ABOUT THIS TASK
Please return all records verbatim, no pictures.

Stored data entries
━━━━━━━━━━━━━━━━━━━━━━━━━━━━━━

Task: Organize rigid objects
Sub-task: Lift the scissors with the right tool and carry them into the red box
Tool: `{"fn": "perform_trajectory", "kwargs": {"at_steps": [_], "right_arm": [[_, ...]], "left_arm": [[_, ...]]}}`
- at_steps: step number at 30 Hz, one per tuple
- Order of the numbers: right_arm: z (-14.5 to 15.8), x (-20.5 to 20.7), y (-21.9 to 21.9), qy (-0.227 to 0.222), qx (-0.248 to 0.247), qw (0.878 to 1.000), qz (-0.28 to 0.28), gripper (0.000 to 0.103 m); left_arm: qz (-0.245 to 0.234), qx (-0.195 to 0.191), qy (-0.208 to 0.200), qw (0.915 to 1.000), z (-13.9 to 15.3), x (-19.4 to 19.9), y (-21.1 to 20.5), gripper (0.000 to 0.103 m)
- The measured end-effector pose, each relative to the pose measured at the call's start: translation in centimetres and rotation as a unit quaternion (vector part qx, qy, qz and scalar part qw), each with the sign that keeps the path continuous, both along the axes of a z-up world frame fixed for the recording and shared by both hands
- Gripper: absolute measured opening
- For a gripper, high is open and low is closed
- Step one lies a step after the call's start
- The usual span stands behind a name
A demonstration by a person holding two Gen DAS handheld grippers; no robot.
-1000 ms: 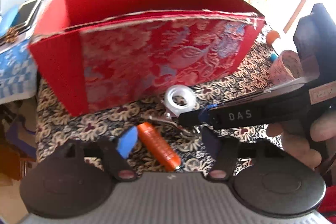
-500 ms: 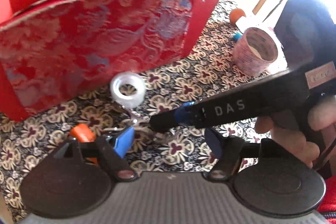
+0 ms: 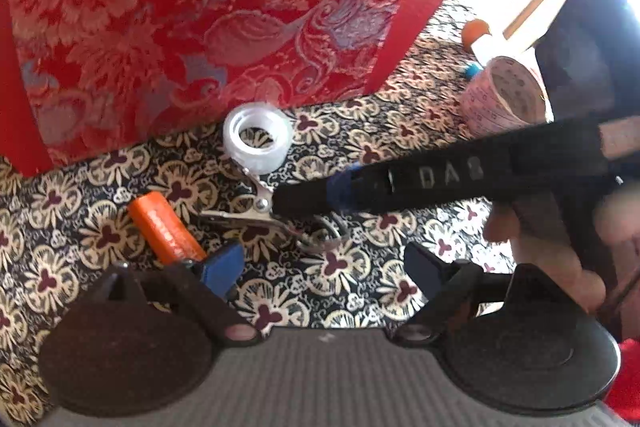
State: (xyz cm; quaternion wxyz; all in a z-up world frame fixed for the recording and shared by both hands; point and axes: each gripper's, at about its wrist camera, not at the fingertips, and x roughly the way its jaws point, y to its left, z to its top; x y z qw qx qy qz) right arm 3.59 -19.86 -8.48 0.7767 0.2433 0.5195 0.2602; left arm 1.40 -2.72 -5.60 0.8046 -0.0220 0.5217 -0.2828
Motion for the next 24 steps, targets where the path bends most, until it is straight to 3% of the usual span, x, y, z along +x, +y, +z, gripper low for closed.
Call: {"fn": "perform_trajectory", "kwargs": {"at_steps": [3,6,7,10,13,18,24], "right_arm": [[-0.5,0.0,0.0,0.007,0.010,1.000,0.003,0.000],[-1.0,0.0,-0.8,0.033,0.038,0.999,-0.006,0.004],[-1.0,0.0,-1.0,0.036,0.041,0.999,-0.009,0.003],[-0.9,-0.9,-1.5,0.030,0.036,0.999,-0.010,0.002],[-0.4,-1.8,-2.3,0.020,0.038,0.999,-0.017,0.002],[1.7,-3.4,-4.8,-0.018,0.047,0.998,-0.038,0.002],[5.2,-4.5,-7.7,-0.077,0.056,0.992,-0.082,0.002]], "left_arm": [[0.008,0.004,-0.015,0.9998,0.1,0.0,-0.8,0.083],[0.006,-0.001,-0.020,0.9998,0.2,-0.2,-1.0,0.065],[0.004,-0.004,-0.018,0.9998,0.2,-0.2,-1.0,0.050],[-0.005,0.000,-0.020,0.9998,0.2,-0.8,-1.5,0.048],[-0.012,0.011,-0.028,0.9995,0.5,-1.5,-2.3,0.037],[-0.034,0.012,-0.059,0.9976,2.3,-2.4,-4.2,0.037],[-0.075,0.007,-0.125,0.9893,5.9,-3.0,-7.4,0.037]]}}
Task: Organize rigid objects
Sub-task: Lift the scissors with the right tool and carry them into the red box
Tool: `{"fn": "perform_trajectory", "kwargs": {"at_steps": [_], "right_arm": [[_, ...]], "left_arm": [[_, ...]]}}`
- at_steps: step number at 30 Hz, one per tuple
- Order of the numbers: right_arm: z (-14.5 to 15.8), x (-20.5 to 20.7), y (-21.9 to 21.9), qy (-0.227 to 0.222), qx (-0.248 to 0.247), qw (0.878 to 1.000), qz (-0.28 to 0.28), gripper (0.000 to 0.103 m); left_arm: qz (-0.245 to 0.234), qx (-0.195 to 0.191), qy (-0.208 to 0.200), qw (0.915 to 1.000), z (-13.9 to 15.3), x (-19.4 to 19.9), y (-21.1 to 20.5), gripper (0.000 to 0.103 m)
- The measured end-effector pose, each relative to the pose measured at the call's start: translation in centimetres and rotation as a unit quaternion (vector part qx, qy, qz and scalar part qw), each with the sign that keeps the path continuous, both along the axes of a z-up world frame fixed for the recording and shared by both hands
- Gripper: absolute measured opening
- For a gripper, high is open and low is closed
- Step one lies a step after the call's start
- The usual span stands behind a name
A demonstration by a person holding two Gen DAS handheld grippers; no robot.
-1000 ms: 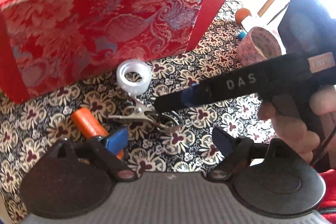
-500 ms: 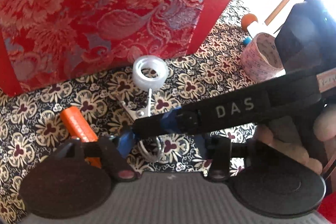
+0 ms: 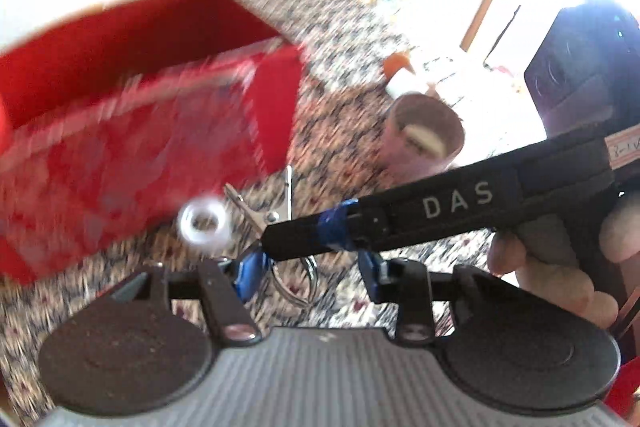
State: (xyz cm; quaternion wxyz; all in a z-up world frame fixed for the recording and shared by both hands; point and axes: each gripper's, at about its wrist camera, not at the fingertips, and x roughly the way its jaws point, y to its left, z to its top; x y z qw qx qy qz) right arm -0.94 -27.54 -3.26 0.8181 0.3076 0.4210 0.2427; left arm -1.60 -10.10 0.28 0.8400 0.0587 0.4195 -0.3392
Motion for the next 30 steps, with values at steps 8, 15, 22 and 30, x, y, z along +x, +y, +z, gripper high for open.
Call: {"fn": "perform_trajectory", "kwargs": {"at_steps": [8,15,22,30], "right_arm": [[5.5,0.6,-2.2,-0.097,-0.024,0.994,-0.040,0.002],[9.5,4.5,-0.6,-0.165,-0.050,0.985,-0.031,0.002],[9.4,11.2,1.7,-0.138,-0.077,0.987,-0.006,0.002],[6.3,16.4,3.8,-0.076,-0.126,0.989,0.012,0.001]], "left_arm": [[-0.034,-0.019,-0.089,0.9953,5.4,1.3,-2.6,0.037],[-0.022,-0.023,-0.154,0.9876,9.0,4.6,-2.0,0.037],[0.002,-0.034,-0.123,0.9918,8.8,11.6,0.1,0.037],[0.017,-0.030,-0.044,0.9985,4.9,17.9,1.2,0.037]]}}
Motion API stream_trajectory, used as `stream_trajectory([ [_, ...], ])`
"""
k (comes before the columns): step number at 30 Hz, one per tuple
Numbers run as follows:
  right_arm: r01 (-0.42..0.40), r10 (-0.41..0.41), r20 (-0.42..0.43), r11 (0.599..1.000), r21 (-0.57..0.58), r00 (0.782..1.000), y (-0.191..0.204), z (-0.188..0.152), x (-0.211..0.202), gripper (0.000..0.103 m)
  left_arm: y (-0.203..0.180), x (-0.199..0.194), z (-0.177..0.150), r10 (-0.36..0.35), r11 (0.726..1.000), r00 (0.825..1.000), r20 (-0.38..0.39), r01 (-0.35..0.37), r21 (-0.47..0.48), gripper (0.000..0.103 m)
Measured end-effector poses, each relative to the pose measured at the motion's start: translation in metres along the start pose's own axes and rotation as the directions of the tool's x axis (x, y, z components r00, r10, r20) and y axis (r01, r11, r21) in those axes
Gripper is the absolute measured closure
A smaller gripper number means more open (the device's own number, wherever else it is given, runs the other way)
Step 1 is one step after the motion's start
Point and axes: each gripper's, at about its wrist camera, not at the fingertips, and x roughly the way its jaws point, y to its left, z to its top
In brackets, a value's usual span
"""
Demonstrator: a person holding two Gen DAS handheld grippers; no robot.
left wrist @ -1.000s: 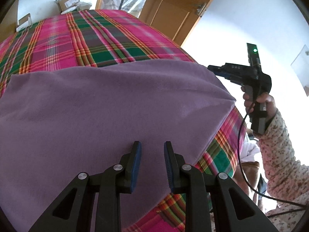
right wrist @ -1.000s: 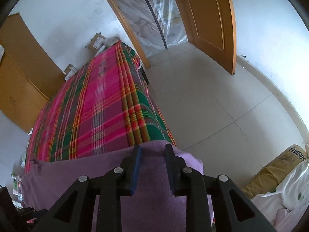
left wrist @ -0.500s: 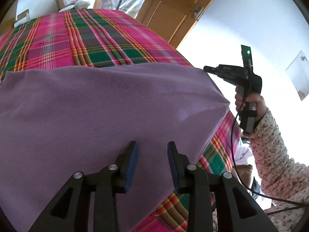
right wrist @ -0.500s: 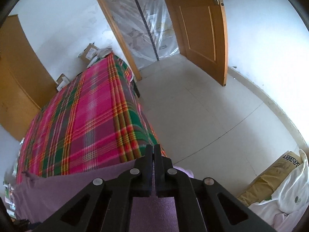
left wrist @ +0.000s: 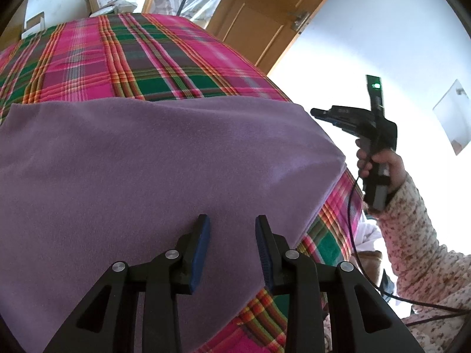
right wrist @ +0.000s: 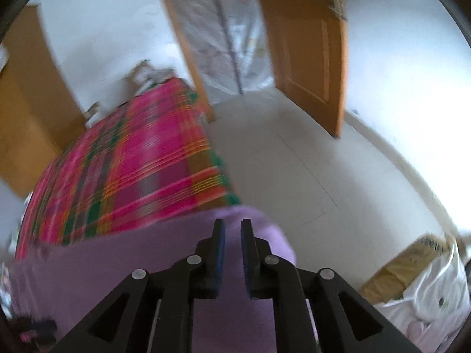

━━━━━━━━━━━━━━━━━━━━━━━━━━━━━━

ANSWER
Task: Organize rigid objects
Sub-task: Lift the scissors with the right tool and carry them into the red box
Tool: `{"fn": "perform_trajectory", "kwargs": {"at_steps": [_], "right_arm": [[_, ...]], "left_arm": [[_, ...]]}}`
- at_steps: step number at 30 Hz, one per tuple
- Order of the numbers: right_arm: z (-14.5 to 15.8), x (-20.5 to 20.7), y (-21.9 to 21.9), qy (-0.227 to 0.222), qx (-0.248 to 0.247), qw (0.878 to 1.000), qz (-0.28 to 0.28), gripper (0.000 to 0.103 m); left_arm: qz (-0.245 to 0.234), qx (-0.195 to 0.191), qy (-0.208 to 0.200), qw (0.915 to 1.000), z (-13.9 to 15.3), x (-19.4 to 19.9), y (-21.1 to 20.5), gripper (0.000 to 0.103 m)
- The measured end-effector pose, each relative to the pose measured at the call's start: translation in centimetres and rotation as a unit quaternion (vector part qx, qy, qz and scalar part qw), each with the sign that keeps the path continuous, both along the axes of a z-up world frame fixed for the recording and shared by both hands
- Gripper: absolute measured opening
- For a gripper, high is open and low is closed
- Step one lies a step after the call's start
- The usual span stands behind a name
A demonstration by a person holding two Gen DAS handheld grippers; no robot.
-1000 ms: 
-500 ms: 
+0 ms: 
State: (xyz cm; quaternion wxyz; all in a z-up world frame fixed for the recording and shared by both hands; point and axes: each gripper's, at about its wrist camera, not at the fingertips, and x roughly the way its jaws point, y to its left, z to its top; x y z qw qx qy qz) right arm 3.59 -19.86 -8.48 0.7767 0.2433 0.5195 0.2602; left arm 1.40 -2.72 -5.60 0.8046 -0.0220 0.5217 -0.2828
Motion for the next 24 steps, targets where the path bends most, until it is straight to 3% of the usual span, x, y, z along +x, +y, +z, gripper low for closed.
Call: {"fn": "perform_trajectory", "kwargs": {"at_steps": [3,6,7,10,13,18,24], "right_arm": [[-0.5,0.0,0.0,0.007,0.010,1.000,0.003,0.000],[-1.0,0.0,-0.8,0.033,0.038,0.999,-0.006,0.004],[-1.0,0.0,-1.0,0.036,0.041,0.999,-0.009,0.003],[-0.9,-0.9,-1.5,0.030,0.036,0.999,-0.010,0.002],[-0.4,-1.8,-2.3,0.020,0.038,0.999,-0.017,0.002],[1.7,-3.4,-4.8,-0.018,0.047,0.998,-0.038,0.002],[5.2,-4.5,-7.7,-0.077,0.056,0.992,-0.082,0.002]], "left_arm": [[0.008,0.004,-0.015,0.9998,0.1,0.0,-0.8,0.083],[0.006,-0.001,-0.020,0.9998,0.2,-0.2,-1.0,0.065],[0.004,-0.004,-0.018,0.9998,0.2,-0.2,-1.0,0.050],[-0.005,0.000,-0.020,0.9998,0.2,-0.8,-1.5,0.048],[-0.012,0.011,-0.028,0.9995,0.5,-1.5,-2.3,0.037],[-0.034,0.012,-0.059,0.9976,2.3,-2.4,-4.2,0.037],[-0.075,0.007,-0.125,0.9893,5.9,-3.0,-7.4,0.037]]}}
Task: Organize rigid objects
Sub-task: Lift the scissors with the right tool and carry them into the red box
Tool: `{"fn": "perform_trajectory", "kwargs": {"at_steps": [_], "right_arm": [[_, ...]], "left_arm": [[_, ...]]}}`
- at_steps: step number at 30 Hz, one per tuple
- Order of the numbers: right_arm: z (-14.5 to 15.8), x (-20.5 to 20.7), y (-21.9 to 21.9), qy (-0.227 to 0.222), qx (-0.248 to 0.247), qw (0.878 to 1.000), qz (-0.28 to 0.28), gripper (0.000 to 0.103 m); left_arm: qz (-0.245 to 0.234), qx (-0.195 to 0.191), qy (-0.208 to 0.200), qw (0.915 to 1.000), z (-13.9 to 15.3), x (-19.4 to 19.9), y (-21.1 to 20.5), gripper (0.000 to 0.103 m)
- The measured end-effector pose, each relative to the pose measured at the call's start: translation in centimetres and rotation as a unit quaternion (vector part qx, qy, qz and scalar part qw), each with the sign that keeps the path continuous, both along the axes of a z-up world frame fixed for the recording and shared by both hands
- Gripper: absolute measured opening
- For a gripper, high is open and low is closed
- Step one lies a step after the call's start
- The usual span stands behind a name
A demonstration by a person holding two Gen DAS handheld grippers; no robot.
-1000 ms: 
-500 ms: 
+0 ms: 
State: (xyz cm; quaternion wxyz; all in a z-up world frame fixed for the recording and shared by both hands; point and axes: each gripper's, at about its wrist camera, not at the fingertips, and x roughly the way its jaws point, y to its left, z to its top; x y z qw qx qy qz) right arm -0.94 -27.54 -3.26 0.8181 0.3076 0.4210 0.2427; left arm -1.60 -10.10 0.28 0.8400 0.0587 0.4195 -0.3392
Motion for the next 30 steps, with values at steps 8, 15, 22 and 30, x, y, z along +x, +y, +z, gripper high for open.
Call: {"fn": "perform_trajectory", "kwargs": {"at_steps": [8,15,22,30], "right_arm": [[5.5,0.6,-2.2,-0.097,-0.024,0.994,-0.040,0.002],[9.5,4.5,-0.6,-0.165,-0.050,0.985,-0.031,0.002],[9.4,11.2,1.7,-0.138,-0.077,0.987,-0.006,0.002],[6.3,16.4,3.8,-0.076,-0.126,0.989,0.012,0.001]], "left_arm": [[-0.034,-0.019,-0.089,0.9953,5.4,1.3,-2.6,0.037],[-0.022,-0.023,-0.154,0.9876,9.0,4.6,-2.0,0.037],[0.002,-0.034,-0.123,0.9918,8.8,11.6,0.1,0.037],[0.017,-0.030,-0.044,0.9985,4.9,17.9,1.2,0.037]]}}
Motion API stream_trajectory, used as `stream_trajectory([ [_, ...], ])`
"""
k (comes before the columns): step number at 30 Hz, one per tuple
Numbers run as follows:
  right_arm: r01 (-0.42..0.40), r10 (-0.41..0.41), r20 (-0.42..0.43), r11 (0.599..1.000), r21 (-0.57..0.58), r00 (0.782..1.000), y (-0.191..0.204), z (-0.188..0.152), x (-0.211..0.202), gripper (0.000..0.103 m)
  left_arm: y (-0.203..0.180), x (-0.199..0.194), z (-0.177..0.150), r10 (-0.36..0.35), r11 (0.726..1.000), r00 (0.825..1.000), r20 (-0.38..0.39), r01 (-0.35..0.37), r21 (-0.47..0.48), gripper (0.000..0.103 m)
Measured end-effector poses, each relative to the pose measured at the motion's start: translation in metres along the start pose's own axes and rotation as the directions of the tool's x axis (x, y, z components r00, r10, r20) and y axis (r01, r11, r21) in those axes
Gripper is the absolute measured closure
A smaller gripper number means more open (the device's own number, wherever else it is given, runs the other way)
Step 1 is one step after the motion's start
Point and axes: each gripper's, at about its wrist camera, not at the fingertips, and x roughly the way its jaws point, y to its left, z to its top
In brackets, a value's usual span
"""
Demonstrator: a person holding two Gen DAS handheld grippers; no robot.
left wrist @ -1.000s: 
right wrist @ -1.000s: 
left wrist @ -0.500s: 
right wrist @ -0.500s: 
left wrist @ +0.000s: 
right wrist @ +0.000s: 

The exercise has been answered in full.